Please copy the leading lines of the entries below exactly, concluding with the line in which "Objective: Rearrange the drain" occurs.

+--

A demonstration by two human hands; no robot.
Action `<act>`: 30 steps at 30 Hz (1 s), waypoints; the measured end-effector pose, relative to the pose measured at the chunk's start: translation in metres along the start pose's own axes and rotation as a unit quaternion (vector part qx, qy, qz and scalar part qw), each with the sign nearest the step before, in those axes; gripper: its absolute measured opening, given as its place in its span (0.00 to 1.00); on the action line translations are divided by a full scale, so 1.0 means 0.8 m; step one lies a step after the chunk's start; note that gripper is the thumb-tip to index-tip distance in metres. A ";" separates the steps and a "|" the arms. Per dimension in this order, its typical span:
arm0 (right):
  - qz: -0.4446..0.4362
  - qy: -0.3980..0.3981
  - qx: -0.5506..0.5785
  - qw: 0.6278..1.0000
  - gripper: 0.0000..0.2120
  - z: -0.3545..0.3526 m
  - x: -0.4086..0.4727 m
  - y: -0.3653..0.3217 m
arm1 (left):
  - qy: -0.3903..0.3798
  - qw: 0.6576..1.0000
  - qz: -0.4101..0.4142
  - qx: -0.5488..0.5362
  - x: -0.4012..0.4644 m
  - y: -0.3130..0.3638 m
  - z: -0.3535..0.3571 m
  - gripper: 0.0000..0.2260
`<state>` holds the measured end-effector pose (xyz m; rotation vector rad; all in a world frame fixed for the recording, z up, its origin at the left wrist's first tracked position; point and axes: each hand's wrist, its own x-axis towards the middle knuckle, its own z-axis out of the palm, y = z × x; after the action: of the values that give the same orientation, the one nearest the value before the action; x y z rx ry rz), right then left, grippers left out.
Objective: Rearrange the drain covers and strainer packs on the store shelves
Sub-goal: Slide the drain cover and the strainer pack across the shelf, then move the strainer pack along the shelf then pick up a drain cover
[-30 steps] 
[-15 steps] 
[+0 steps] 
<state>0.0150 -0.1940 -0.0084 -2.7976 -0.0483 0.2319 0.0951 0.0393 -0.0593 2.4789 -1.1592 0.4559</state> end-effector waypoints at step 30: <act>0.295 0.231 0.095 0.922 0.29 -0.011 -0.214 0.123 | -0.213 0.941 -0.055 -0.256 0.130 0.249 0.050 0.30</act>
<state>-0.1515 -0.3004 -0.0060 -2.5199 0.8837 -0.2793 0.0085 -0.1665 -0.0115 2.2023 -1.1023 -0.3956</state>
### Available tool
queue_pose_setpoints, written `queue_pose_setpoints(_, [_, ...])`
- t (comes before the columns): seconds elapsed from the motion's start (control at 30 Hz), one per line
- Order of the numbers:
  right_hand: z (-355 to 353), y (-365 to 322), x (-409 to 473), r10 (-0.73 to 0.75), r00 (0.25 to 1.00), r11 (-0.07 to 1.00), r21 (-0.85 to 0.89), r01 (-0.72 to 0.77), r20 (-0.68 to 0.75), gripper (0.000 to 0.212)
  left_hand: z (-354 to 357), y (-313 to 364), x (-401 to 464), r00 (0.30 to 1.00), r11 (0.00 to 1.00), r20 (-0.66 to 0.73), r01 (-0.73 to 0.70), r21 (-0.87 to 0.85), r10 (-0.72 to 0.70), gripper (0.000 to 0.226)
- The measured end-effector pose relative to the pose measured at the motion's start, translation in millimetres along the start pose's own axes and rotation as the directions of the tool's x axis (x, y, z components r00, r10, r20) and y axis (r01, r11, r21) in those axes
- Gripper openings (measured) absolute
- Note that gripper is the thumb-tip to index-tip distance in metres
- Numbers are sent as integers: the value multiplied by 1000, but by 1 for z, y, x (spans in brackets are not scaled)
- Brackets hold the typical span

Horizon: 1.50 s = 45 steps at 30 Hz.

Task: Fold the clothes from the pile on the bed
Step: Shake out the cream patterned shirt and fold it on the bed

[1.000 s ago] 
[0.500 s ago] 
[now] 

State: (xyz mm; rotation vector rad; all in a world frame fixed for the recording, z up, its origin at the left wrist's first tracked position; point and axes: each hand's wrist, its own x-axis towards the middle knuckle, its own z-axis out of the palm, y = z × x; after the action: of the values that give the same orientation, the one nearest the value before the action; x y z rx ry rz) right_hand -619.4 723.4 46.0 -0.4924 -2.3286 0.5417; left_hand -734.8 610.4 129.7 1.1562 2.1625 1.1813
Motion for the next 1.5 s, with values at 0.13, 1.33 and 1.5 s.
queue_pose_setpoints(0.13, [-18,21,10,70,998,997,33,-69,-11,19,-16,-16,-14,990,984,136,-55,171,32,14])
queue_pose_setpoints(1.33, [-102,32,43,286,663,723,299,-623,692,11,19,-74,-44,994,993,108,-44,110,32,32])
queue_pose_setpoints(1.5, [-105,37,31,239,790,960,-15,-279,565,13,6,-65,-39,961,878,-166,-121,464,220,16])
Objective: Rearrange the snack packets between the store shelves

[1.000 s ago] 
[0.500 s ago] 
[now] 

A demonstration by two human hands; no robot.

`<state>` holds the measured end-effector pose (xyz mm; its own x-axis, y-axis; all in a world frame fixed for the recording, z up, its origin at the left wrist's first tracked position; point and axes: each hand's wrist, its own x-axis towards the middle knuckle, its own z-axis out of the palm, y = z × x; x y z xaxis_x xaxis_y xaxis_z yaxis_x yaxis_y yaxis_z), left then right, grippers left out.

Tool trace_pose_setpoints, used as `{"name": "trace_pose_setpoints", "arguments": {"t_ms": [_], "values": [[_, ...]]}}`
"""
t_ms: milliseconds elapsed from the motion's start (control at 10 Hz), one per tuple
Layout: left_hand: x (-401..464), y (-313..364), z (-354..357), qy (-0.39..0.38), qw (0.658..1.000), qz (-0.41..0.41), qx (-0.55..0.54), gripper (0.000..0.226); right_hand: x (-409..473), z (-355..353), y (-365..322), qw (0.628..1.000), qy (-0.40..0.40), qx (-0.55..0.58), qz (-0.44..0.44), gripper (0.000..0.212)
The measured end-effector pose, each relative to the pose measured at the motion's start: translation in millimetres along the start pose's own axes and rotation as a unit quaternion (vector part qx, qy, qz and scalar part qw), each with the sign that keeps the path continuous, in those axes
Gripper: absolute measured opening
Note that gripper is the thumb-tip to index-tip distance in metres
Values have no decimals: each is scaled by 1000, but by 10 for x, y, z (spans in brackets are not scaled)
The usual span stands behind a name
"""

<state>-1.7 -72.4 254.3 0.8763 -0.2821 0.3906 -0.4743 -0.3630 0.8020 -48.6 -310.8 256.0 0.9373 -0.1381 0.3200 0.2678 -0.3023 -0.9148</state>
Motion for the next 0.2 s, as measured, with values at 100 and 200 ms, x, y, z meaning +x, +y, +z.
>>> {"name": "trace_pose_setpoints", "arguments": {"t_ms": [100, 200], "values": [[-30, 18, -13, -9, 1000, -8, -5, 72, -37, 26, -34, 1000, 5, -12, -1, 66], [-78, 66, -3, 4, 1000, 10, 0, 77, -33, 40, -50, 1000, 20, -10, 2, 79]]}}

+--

**TASK SOLUTION:**
A demonstration by two human hands; no robot.
Action `<act>`: 30 steps at 30 Hz (1 s), waypoints; the measured end-effector pose, relative to the pose measured at the chunk's start: translation in metres along the start pose's own axes and rotation as a unit quaternion (vector part qx, qy, qz and scalar part qw), each with the sign nearest the step before, in those axes; gripper: its absolute measured opening, given as its place in its span (0.00 to 1.00); on the action line translations are divided by a full scale, so 1.0 means 0.8 m; step one lies a step after the chunk's start; note that gripper is the thumb-tip to index-tip distance in metres. A ";" separates the steps and a "|" the arms. Per dimension in this order, its typical span:
arm0 (right):
  - qz: -0.4446..0.4362
  - qy: -0.3980..0.3981
  - qx: -0.5506..0.5785
  - qw: 0.6278..1.0000
  - gripper: 0.0000..0.2120
  - z: -0.3545..0.3526 m
  - x: -0.4086..0.4727 m
  - y: -0.3653..0.3217 m
arm1 (left):
  - qy: -0.3903..0.3798
  - qw: 0.6576..1.0000
  - qz: -0.4101..0.4142
  - qx: -0.5488..0.5362
  - x: -0.4012..0.4644 m
  - y: -0.3130..0.3638 m
  - z: -0.3535..0.3571 m
  - gripper: 0.0000..0.2260
`<state>` holds the measured end-effector pose (xyz m; rotation vector rad; all in a world frame fixed for the recording, z up, its origin at the left wrist's first tracked position; point and axes: each hand's wrist, its own x-axis towards the middle knuckle, its own z-axis out of the palm, y = z × x; after the action: of the values that give the same orientation, the one nearest the value before the action; x y z rx ry rz), right then left, grippers left out.
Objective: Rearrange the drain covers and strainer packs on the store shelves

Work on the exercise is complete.